Your Code Doesn’t Need to Be Perfect. It Needs to Ship.
The art of knowing when your code is ready to ship—and when you're just overthinking it
I once spent 6 hours refactoring a function that took me 20 minutes to write.
The code worked. Tests passed. 10,000 users were using it in production without issues.
But I kept thinking: “What if I restructure this into smaller functions? Maybe extract a utility class? Could this algorithm be more elegant?”
At 11 PM, staring at my fourth iteration, it hit me — I wasn’t improving the code. I was solving a problem that didn’t exist because it felt like “real engineering.”
The Perfectionism Trap
If you’ve ever reopened a PR “just to check one more thing” for the 8th time, you know this feeling.
Or spent two hours researching whether your O(n) solution could be O(log n)—when n is always less than 50.
Or refactored a working implementation into a “more elegant” design pattern, even though the original was clear and maintainable.
There’s a difference between engineering rigor and engineering paralysis.
Good engineers design things right. Great engineers also know when they’re solving interesting problems instead of business problems.
The Line Between Design and Polish
Design decisions (spend time here):
API contracts and error handling
Input validation and security
Separating concerns when complexity demands it
Database schemas and testability
Clear interfaces that won’t break consumers
Polish decisions (ship first, revisit if needed):
Restructuring working functions “for better organization”
Refactoring to patterns when current code is maintainable
Optimizations without performance problems
Abstractions before you have multiple use cases
Algorithmic improvements when current performance is acceptable
The first list prevents technical debt. The second list is where perfectionism hides as “craftsmanship.”
The Over-Engineering Tax
Here’s what nobody tells you: You’re not paid to solve interesting engineering problems. You’re paid to solve business problems with engineering.
I’ve watched engineers spend a week building:
A generic caching layer “for future flexibility” (current use case: 3 API calls)
An event-driven architecture “for scale” (current traffic: 100 requests/day)
A plugin system “for extensibility” (current plugins needed: 0)

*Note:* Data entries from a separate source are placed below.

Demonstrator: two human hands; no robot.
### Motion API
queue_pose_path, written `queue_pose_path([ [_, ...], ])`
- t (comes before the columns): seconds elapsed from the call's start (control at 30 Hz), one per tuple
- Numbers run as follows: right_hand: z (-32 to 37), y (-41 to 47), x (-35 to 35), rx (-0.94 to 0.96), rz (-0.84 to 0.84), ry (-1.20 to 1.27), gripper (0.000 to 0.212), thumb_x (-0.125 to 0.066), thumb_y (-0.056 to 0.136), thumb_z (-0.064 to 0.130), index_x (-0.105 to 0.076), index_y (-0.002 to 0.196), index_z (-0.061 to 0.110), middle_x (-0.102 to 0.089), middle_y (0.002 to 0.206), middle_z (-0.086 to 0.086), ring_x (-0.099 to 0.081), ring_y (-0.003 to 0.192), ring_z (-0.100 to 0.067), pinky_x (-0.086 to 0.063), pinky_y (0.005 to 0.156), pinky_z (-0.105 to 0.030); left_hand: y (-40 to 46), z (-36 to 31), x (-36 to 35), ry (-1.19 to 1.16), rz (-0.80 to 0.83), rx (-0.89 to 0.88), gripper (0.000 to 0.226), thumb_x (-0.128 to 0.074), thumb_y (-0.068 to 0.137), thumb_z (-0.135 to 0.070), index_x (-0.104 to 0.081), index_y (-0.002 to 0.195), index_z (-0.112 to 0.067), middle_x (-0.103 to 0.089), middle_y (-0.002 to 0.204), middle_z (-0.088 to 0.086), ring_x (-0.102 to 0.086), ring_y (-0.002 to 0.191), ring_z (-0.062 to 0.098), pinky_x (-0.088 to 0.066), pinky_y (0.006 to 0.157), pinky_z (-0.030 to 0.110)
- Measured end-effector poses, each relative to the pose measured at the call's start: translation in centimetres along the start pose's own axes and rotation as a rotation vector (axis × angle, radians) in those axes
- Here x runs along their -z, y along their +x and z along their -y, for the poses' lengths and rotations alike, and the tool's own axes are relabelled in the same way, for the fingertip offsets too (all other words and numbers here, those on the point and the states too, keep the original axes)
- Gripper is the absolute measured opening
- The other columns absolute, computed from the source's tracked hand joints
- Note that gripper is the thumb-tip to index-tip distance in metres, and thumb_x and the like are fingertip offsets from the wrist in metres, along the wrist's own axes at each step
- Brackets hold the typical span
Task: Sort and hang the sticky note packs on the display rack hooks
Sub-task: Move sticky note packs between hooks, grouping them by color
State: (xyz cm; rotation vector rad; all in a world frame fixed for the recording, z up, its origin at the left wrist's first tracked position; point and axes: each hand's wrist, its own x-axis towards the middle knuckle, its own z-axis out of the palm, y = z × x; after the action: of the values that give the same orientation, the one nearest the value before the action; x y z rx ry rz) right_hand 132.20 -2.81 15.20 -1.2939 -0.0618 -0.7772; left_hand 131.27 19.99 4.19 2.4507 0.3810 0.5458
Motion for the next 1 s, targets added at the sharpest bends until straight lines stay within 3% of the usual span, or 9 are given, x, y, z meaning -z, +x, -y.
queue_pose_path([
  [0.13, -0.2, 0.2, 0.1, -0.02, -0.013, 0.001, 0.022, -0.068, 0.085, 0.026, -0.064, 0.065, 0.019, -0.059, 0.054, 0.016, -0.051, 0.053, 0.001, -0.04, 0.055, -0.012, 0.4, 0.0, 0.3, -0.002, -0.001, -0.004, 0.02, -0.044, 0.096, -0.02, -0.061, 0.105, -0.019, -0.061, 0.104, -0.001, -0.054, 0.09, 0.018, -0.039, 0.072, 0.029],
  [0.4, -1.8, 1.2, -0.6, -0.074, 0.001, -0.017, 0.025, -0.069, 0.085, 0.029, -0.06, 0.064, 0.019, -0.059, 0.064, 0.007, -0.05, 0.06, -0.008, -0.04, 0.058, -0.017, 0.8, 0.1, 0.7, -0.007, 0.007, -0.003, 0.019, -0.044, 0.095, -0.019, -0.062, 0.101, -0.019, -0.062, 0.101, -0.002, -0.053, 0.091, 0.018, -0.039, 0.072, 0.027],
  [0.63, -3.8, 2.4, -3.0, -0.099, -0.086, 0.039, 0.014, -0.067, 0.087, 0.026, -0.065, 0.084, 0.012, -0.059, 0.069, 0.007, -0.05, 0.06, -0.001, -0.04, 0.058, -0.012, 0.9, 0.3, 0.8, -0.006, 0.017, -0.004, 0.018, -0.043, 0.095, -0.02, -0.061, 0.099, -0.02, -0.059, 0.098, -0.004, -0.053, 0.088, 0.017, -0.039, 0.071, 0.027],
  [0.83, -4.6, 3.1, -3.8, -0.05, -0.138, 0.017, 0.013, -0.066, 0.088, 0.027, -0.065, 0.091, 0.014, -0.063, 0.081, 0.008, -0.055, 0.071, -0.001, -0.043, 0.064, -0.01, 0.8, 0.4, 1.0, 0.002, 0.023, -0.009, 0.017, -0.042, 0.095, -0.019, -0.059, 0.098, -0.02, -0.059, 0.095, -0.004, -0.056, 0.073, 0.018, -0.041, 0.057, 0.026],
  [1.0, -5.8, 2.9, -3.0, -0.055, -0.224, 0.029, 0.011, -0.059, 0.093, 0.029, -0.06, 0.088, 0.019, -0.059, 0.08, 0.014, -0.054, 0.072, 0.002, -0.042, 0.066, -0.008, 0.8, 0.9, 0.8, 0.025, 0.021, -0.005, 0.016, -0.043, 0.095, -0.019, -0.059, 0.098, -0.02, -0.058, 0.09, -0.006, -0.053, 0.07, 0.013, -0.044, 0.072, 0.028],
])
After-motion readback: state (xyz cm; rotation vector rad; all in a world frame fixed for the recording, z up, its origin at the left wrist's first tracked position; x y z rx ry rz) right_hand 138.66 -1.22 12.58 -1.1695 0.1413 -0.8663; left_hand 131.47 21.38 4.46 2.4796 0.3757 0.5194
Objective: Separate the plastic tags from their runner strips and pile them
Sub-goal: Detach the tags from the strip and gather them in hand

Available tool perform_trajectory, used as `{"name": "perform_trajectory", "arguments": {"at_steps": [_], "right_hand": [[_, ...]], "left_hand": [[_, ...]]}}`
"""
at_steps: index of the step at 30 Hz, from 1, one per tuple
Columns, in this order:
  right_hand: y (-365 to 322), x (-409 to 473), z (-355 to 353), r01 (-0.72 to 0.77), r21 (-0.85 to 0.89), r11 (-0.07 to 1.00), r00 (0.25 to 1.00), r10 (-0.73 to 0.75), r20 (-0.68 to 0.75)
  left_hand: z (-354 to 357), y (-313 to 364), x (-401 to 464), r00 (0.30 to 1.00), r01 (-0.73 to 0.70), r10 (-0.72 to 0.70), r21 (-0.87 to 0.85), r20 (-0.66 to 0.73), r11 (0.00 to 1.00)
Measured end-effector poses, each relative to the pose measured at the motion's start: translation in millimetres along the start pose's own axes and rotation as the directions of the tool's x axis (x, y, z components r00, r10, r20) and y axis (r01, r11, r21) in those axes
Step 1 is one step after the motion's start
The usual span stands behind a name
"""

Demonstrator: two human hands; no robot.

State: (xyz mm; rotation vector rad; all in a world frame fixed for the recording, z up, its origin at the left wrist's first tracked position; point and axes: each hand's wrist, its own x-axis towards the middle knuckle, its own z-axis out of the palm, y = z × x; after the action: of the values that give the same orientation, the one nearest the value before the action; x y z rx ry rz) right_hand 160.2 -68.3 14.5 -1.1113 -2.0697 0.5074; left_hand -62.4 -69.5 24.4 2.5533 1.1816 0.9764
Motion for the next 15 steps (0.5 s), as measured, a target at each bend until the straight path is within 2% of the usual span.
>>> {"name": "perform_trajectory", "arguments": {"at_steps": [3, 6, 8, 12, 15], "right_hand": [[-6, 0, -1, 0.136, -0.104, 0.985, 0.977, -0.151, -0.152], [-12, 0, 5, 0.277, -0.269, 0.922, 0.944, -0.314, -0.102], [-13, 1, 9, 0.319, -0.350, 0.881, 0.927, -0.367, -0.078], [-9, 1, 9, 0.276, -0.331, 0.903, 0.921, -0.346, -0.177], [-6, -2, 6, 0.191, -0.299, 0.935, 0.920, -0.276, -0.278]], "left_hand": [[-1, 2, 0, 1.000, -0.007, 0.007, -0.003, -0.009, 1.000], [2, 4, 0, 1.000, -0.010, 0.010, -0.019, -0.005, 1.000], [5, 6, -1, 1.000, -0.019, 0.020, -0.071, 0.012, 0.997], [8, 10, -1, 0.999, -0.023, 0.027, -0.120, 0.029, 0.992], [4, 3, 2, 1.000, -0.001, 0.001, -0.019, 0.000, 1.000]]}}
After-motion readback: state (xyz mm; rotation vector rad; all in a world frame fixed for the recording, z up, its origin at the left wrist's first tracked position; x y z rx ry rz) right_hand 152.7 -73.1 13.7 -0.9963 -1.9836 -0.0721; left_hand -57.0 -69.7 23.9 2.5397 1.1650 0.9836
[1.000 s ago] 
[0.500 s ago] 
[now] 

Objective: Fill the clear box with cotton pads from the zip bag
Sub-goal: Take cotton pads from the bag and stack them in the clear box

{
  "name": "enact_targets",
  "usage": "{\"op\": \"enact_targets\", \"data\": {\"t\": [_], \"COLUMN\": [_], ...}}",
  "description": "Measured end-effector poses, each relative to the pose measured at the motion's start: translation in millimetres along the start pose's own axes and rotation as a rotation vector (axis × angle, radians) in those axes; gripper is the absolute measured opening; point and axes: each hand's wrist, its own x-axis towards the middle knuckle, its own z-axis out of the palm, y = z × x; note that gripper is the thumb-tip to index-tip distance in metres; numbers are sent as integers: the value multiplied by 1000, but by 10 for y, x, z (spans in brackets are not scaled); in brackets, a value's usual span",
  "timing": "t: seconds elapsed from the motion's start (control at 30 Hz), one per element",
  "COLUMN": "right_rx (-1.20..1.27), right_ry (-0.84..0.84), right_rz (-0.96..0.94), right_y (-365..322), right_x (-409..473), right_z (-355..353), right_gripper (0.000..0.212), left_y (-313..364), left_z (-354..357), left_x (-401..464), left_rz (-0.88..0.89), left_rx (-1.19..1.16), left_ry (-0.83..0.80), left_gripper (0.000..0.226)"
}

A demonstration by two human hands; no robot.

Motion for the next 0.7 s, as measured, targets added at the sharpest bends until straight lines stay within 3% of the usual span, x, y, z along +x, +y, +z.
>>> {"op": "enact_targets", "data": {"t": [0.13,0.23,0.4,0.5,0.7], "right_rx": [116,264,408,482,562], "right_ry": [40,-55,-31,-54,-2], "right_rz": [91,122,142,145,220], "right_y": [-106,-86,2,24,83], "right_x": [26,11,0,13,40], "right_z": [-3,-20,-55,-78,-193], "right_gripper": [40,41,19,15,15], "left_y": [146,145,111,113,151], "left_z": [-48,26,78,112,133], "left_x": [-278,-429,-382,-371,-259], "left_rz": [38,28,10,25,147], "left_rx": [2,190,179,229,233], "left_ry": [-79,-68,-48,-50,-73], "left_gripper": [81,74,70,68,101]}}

Meanwhile, the simple solution would have taken 2 days and solved the actual business need.
The trap: These feel like “proper engineering.” But optimizing for theoretical scale or theoretical flexibility is still perfectionism — just wearing architecture diagrams.
The Balancing Act
You need to find the middle ground:
Under-engineered (tech debt)
→ No error handling
→ Hardcoded values
→ Direct DB calls in controller
Right-sized (ship this)
→ Try-catch with logging
→ Config file
→ Simple repository pattern
Over-engineered (wasted time)
→ Full retry framework with circuit breakers
→ Plugin system with hot reload
→ CQRS + event sourcingAsk yourself: What does the business need right now?
Not hypothetical scale. Not potential future requirements. Not what would be intellectually satisfying.
The Decision Framework
Before spending another hour on working code, ask:
Will this change:
✓ Prevent bugs or make debugging easier?
✓ Simplify future changes meaningfully?
✓ Fix a design flaw?
Or am I:
✗ Optimizing for hypothetical scale?
✗ Building flexibility nobody asked for?
✗ Refactoring because it’s more fun than moving to the next task?First category → Good engineering. Do it.
Second category → Over-engineering. Ship the simpler version.
Design Once, Then Stop Optimizing
Phase 1 - Design (take your time):
What’s the interface contract?
How do errors propagate?
Is this testable and maintainable?
What scale/complexity do we actually need?
Phase 2 - Implement & Ship:
Write clear, working code with appropriate tests
Use patterns proportional to actual complexity
Stop when it works and is maintainable
Your North Star: Design, Ship, Learn
Ship well-designed code quickly. Don’t ship poorly-designed code at all. Don’t over-engineer for problems you don’t have. And don’t optimize working code when the business needs you shipping the next feature.
Design right for today’s problem, test it with real users, then iterate based on actual data — not hypothetical improvements.
Every hour you spend optimizing a working solution is an hour you’re not delivering business value, learning from real users, or solving the next problem.
Tell me, what are you working on right now — and which category does it fall into?